Seminar: 10 hours per week
Class activities may include lecture and language lab, demonstration/modelling, dialogue and small group conversational practice, course readings and videos, among others.
Sentence structures, vocabulary and narrative techniques:
- Non-manual markers made with the mouth
 - Facial grammar and emotive affect, including humour
 - Constructed dialogue and constructed action, and accompanying eye gaze
 - Time/tense markers and use of timelines
 
Building ASL vocabulary in specific settings:
- Health/medical – talking about health and basic medical concerns/experiences
 - Educational – talking about school and university/college
 - Math – continuing to expand fluency in ASL number depictions
 - Community – talking about current and local events, organizations, places and issues
 
Increasing adaptability to diverse ASL users:
- Language use across the ASL-Contact-English continuum
 - Variations due to demographics (age, background, geographical area)
 
Making clear visual sense:
- Topicalization and contextualization
 - Consistency in use of referential space
 - Level of visual detail
 - Discourse markers, cohesion, prosody
 - Overall meaning and intent, including humour
 
Upon successful completion of this course, the student will be able to:
- Demonstrate fluent, advanced ASL narration skills to do the following:
- Incorporate appropriate use of non-manual markers in signed utterances;
 - Fluently use all 7 expansion/contextualization techniques;
 - Construct cohesive narrative discourse with appropriate discourse markers;
 - Make clear visual sense;
 - Use a rich, diverse, setting-specific ASL vocabulary;
 - Use a variety of classifiers and locatives;
 - Use 3D referential space consistently and effectively and;
 - Use appropriate number formats for particular contexts.
 
 
- Analyze and critique one’s own recorded ASL narratives.

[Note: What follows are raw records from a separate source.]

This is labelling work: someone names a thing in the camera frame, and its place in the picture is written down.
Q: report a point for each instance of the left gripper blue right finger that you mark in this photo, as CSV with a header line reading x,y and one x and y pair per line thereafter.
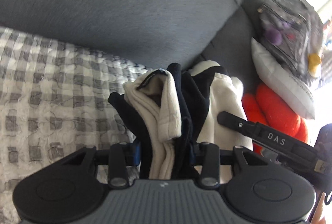
x,y
192,155

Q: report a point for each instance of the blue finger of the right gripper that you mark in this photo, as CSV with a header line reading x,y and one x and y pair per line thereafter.
x,y
235,123

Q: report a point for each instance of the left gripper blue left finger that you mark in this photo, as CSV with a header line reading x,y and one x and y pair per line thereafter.
x,y
136,152

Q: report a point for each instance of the cream black raglan sweatshirt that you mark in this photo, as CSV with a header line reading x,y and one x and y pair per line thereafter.
x,y
169,110

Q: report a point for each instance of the person's right hand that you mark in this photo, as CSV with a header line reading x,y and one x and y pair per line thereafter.
x,y
319,220

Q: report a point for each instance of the smartphone playing video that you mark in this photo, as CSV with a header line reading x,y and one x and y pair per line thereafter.
x,y
324,142

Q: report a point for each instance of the red flower plush cushion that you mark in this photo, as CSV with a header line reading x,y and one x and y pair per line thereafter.
x,y
268,108

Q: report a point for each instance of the grey white pillow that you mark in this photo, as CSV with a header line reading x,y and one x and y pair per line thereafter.
x,y
293,91

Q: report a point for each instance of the grey checked quilted bedcover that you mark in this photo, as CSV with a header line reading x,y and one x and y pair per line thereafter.
x,y
54,102

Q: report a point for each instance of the grey diaper bag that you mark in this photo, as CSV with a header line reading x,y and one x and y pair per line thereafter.
x,y
293,33

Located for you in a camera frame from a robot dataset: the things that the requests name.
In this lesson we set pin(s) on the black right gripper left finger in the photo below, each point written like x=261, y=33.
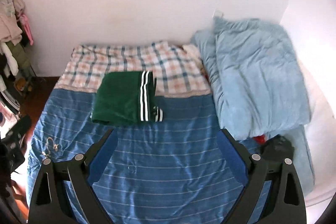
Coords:
x=49, y=200

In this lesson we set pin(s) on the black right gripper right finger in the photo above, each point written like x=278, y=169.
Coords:
x=284, y=202

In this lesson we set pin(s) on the green cream varsity jacket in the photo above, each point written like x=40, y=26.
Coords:
x=126, y=99

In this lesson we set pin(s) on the cluttered clothes rack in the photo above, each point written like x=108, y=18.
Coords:
x=16, y=70

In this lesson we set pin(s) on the black item on bed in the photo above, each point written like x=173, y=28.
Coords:
x=278, y=148

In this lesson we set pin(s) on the red item under quilt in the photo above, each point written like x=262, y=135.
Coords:
x=261, y=140

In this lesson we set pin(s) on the blue striped bed cover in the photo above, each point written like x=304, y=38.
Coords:
x=166, y=172

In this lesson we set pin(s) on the light blue quilt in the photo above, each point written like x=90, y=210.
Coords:
x=258, y=87

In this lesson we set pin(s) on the plaid checkered bed sheet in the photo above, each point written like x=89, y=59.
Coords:
x=176, y=72

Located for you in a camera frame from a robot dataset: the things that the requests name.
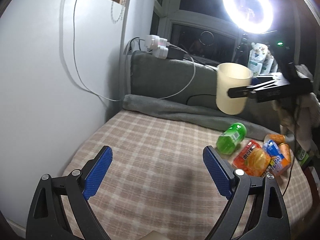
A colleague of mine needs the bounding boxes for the white plastic cup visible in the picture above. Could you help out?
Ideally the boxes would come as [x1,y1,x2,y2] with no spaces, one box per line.
[216,63,253,115]

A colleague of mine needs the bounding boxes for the copper paper cup front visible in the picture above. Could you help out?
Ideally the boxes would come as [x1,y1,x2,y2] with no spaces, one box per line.
[278,142,292,167]

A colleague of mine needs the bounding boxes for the gloved right hand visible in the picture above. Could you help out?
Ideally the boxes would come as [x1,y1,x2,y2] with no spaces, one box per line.
[272,93,319,153]

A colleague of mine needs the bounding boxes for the grey sofa back cushion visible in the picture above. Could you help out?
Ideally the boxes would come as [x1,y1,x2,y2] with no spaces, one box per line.
[130,51,280,132]

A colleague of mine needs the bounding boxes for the grey rolled blanket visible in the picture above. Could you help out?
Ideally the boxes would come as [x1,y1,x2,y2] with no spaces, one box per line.
[123,94,280,141]

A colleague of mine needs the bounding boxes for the blue orange printed cup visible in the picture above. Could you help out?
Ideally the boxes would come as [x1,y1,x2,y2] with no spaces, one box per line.
[263,140,291,176]

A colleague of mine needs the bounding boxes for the red orange printed cup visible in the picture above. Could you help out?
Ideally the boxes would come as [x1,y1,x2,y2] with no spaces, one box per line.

 - Appropriately engage in effective peer-to-peer feedback.
 - Identify one’s own focus areas for development and intensified practice.
 - Adapt ASL usage to communicate with a variety of signed language users.
 
This course will conform to the Douglas College Evaluation Policy regarding the number and weighting of evaluations. Typical means of evaluation may include a combination of:
- Quizzes to evaluate factual knowledge of ASL & Deaf culture
 - Quizzes to evaluate receptive ASL skills
 - Demonstration of expressive ASL skills
 - Assigned dialogues and interaction
 - Attendance and participation
 
Sample grade breakdown for this course might be as follows:
Video assignment 1: 20%
Video assignment 2: 20%
Mid-term exam 1: 20%
Mid-term exam 2: 20%
Final exam: 20%
Total: 100%
No single assignment will be worth more than 20%.
The instructor might choose an ASL textbook such as:
Smith, Cheri. (2008). Signing Naturally 3. Student Workbook. San Diego, CA: DawnSignPress.